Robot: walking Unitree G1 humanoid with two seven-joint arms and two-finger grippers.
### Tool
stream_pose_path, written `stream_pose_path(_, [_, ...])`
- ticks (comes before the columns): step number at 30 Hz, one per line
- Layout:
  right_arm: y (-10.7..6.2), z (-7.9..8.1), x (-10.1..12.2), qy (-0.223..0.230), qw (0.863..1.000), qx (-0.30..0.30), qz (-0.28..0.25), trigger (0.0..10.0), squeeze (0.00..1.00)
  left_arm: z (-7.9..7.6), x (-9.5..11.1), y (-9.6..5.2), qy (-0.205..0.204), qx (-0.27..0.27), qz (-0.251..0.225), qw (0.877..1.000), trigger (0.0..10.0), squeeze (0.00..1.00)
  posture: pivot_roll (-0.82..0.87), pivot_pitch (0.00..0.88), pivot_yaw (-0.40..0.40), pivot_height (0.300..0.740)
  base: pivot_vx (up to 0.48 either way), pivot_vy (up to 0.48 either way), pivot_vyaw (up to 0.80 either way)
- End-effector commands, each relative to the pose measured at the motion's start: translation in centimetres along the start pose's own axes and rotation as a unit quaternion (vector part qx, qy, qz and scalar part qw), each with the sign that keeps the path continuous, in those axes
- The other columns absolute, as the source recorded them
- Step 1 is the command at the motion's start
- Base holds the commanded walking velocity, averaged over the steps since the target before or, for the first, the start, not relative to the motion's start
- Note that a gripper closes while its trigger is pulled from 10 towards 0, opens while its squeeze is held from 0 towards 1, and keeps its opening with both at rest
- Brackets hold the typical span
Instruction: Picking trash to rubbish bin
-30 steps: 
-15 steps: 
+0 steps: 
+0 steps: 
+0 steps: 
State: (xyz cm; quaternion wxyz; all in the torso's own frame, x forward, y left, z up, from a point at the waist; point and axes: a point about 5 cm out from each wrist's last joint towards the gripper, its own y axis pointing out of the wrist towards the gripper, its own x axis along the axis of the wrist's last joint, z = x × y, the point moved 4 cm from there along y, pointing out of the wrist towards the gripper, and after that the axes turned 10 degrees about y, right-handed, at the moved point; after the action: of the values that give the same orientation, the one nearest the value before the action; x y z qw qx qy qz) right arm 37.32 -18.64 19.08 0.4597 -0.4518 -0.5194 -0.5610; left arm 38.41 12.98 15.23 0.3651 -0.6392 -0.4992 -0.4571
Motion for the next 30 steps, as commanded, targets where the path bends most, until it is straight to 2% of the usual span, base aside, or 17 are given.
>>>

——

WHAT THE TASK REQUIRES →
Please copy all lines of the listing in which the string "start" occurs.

EXERCISE RESPONSE →
- End-effector commands, each relative to the pose measured at the motion's start: translation in centimetres along the start pose's own axes and rotation as a unit quaternion (vector part qx, qy, qz and scalar part qw), each with the sign that keeps the path continuous, in those axes
- Step 1 is the command at the motion's start
- Base holds the commanded walking velocity, averaged over the steps since the target before or, for the first, the start, not relative to the motion's start

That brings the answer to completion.